§ Data:
- Opening Delimiter -

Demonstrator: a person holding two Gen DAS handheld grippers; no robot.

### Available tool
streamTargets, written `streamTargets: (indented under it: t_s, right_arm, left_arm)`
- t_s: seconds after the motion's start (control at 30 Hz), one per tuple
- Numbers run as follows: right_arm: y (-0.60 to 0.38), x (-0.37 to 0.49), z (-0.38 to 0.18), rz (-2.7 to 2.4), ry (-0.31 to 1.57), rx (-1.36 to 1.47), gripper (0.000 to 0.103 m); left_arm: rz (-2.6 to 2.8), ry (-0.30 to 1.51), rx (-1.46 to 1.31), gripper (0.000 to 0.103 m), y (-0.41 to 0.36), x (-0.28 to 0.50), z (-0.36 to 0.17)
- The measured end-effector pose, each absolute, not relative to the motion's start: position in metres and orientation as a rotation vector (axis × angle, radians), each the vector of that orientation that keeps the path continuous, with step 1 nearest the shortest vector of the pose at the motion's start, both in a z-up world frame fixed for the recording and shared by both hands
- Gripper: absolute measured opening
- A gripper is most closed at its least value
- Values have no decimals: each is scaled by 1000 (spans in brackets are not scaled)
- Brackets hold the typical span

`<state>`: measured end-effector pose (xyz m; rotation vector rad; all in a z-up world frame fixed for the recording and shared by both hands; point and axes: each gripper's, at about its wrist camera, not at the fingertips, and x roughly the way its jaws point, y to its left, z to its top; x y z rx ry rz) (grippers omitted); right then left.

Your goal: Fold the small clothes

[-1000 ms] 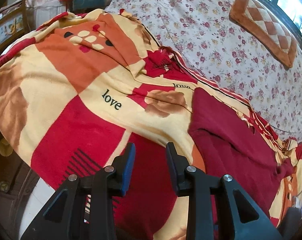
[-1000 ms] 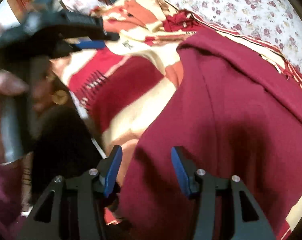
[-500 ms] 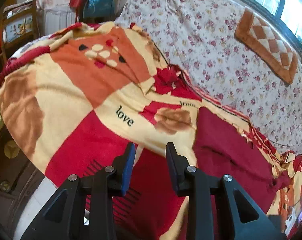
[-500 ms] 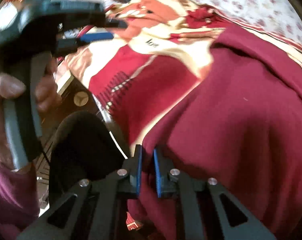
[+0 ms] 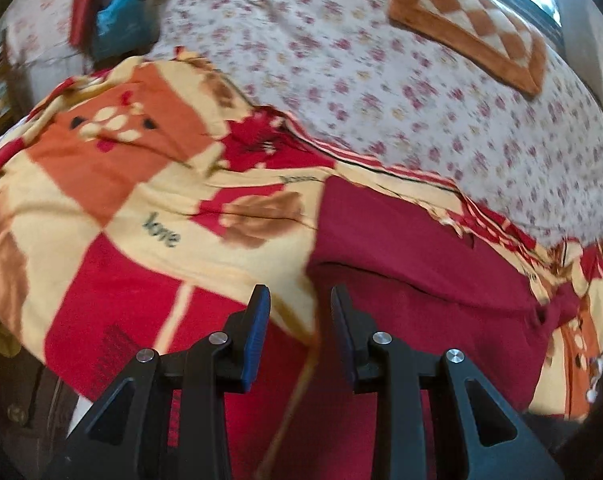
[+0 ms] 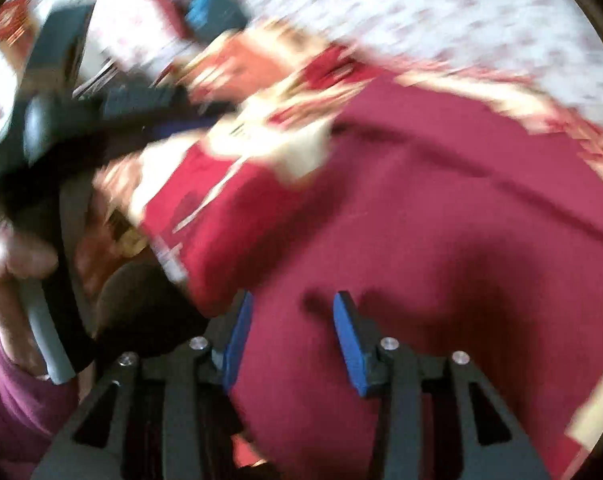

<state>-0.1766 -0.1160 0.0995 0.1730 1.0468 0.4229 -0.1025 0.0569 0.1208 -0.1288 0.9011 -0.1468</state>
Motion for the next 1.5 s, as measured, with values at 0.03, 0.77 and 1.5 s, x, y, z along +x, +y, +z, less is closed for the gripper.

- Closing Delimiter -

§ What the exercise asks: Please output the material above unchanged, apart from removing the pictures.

§ The completed task:
Demonstrator: a person holding two Gen DAS handheld grippers; no robot.

### Available tool
streamTargets, written `streamTargets: (indented under it: t_s, right_arm, left_arm)`
- t_s: seconds after the motion's start (control at 30 Hz), one per tuple
- Numbers run as follows: right_arm: y (-0.60 to 0.38), x (-0.37 to 0.49), z (-0.38 to 0.18), rz (-2.7 to 2.4), ry (-0.31 to 1.57), rx (-1.36 to 1.47), gripper (0.000 to 0.103 m); left_arm: rz (-2.6 to 2.8), ry (-0.30 to 1.51), rx (-1.46 to 1.31), gripper (0.000 to 0.103 m), y (-0.41 to 0.36), x (-0.28 to 0.50), z (-0.36 to 0.17)
- The measured end-effector pose, each absolute, not relative to the motion's start: position in metres and orientation as a rotation vector (axis × angle, radians), each the vector of that orientation that keeps the path continuous, with step 1 nearest the shortest vector of the pose at the motion's start, both in a z-up world frame fixed for the recording and shared by both hands
- Gripper: absolute measured opening
- A gripper is most closed at its least value
- Values have no decimals: each is scaled by 1000 (spans in brackets are not scaled)
- Brackets hold the typical span

`<state>`: measured end-effector pose (xyz m; rotation vector rad; all in a z-up world frame fixed for the recording and shared by both hands; point and axes: each gripper's, at about its wrist camera, not at the fingertips, and x roughly the way its jaws point, y to its left, z to its top; x y z rx ry rz) (grippers omitted); right then left.

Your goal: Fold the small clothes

[-1000 ms] 
[-1000 ms] 
[-500 ms] 
[-500 ms] 
[+0 ms] 
[+0 ms] 

<state>-0.1766 -0.1160 0.0995 0.1730 1.0468 0.4229 -0.1025 0.0569 0.1208 -0.1288 0.9011 -0.1468</state>
Motion for the next 1.5 s, as measured, with values at 0.03, 0.77 and 1.5 s, x, y, z along +x, +y, +z, less is closed for the gripper.

The exercise is done, and nothing more is needed.